Records contained in a dataset:
========================================================================
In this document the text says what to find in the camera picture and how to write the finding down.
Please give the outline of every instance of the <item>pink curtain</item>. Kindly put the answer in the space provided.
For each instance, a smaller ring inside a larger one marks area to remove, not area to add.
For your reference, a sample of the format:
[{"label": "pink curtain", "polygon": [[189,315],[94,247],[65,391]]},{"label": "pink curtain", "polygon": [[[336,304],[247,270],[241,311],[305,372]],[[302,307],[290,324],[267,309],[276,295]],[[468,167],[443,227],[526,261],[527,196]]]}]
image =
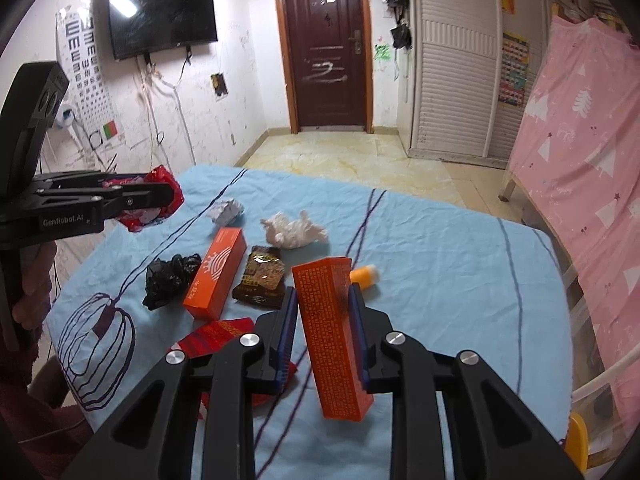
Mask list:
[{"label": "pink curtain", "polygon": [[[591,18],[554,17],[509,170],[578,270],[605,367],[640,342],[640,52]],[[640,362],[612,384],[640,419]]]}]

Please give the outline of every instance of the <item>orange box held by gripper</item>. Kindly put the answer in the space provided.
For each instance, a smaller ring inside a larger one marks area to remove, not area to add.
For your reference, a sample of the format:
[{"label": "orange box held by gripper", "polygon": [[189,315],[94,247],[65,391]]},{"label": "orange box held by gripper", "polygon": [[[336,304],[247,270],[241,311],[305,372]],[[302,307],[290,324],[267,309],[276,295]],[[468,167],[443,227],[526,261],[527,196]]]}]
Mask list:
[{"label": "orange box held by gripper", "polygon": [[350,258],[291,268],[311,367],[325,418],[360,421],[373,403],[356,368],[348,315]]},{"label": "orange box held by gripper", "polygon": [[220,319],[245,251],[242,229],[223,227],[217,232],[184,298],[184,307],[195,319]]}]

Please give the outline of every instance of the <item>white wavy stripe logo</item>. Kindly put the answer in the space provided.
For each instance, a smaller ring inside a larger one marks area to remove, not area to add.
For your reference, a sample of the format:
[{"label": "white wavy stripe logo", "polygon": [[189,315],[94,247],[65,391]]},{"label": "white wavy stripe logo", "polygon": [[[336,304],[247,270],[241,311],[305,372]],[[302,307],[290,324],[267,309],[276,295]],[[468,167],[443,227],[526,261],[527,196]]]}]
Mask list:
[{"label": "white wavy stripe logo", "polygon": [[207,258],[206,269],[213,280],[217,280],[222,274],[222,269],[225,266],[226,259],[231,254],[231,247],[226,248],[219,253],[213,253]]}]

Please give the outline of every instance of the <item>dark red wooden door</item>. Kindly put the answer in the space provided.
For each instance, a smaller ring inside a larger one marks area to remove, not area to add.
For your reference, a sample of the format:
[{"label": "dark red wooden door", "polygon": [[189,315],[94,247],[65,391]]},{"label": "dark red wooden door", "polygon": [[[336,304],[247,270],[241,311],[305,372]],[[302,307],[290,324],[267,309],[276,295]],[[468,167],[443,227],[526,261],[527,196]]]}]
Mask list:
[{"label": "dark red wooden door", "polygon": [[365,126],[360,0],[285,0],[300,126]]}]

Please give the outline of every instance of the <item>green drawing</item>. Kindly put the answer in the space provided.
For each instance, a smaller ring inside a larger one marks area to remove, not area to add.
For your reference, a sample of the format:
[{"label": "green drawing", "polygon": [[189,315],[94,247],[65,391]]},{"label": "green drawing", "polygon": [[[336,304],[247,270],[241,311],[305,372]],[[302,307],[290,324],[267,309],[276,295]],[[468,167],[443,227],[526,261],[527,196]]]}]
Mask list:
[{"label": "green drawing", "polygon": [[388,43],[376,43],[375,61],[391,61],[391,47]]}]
========================================================================
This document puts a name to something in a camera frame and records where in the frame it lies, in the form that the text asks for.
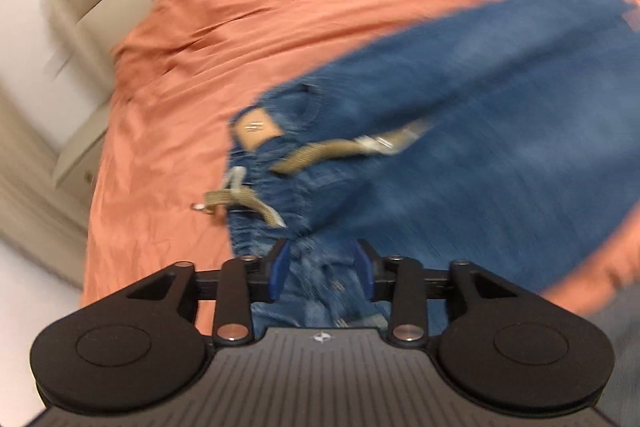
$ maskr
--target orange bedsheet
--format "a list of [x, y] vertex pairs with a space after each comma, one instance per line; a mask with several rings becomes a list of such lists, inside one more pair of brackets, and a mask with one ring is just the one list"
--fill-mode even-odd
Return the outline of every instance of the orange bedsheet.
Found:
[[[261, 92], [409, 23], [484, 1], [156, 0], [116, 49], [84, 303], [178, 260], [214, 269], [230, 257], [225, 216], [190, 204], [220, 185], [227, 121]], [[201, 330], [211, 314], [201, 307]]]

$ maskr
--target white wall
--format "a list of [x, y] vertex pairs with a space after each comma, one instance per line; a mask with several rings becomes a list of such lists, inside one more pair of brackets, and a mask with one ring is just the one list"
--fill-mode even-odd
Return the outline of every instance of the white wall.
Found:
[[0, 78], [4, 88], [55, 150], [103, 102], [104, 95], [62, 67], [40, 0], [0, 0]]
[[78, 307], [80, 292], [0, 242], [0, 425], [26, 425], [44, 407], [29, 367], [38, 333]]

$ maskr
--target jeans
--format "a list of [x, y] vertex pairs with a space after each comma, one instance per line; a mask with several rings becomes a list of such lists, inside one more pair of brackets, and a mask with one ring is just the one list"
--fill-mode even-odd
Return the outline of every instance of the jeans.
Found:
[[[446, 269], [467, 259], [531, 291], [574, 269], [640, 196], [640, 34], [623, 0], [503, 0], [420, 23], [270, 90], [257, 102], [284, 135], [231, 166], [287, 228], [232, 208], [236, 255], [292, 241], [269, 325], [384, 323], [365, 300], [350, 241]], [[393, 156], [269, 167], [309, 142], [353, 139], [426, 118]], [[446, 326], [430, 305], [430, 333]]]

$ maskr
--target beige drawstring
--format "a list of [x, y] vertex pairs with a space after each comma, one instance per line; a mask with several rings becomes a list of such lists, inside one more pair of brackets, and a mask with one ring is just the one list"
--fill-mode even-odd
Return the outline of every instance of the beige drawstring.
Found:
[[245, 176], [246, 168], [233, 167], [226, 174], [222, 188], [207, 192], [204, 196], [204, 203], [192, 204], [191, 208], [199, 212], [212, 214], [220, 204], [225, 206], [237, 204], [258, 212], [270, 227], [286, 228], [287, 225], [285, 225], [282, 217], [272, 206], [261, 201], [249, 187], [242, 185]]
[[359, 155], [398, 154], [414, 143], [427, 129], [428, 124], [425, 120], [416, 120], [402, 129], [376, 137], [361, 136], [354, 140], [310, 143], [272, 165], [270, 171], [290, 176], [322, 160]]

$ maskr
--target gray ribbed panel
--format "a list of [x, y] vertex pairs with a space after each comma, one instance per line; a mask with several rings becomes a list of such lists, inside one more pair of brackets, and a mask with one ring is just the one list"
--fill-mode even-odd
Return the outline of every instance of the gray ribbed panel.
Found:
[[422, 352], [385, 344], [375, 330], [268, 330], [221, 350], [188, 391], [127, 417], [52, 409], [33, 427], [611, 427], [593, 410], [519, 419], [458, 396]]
========================================================================
What you should do: Report back each line of the entries that holds the string "target".

Written reply:
--target orange bedsheet
--target white wall
--target jeans
--target beige drawstring
--target gray ribbed panel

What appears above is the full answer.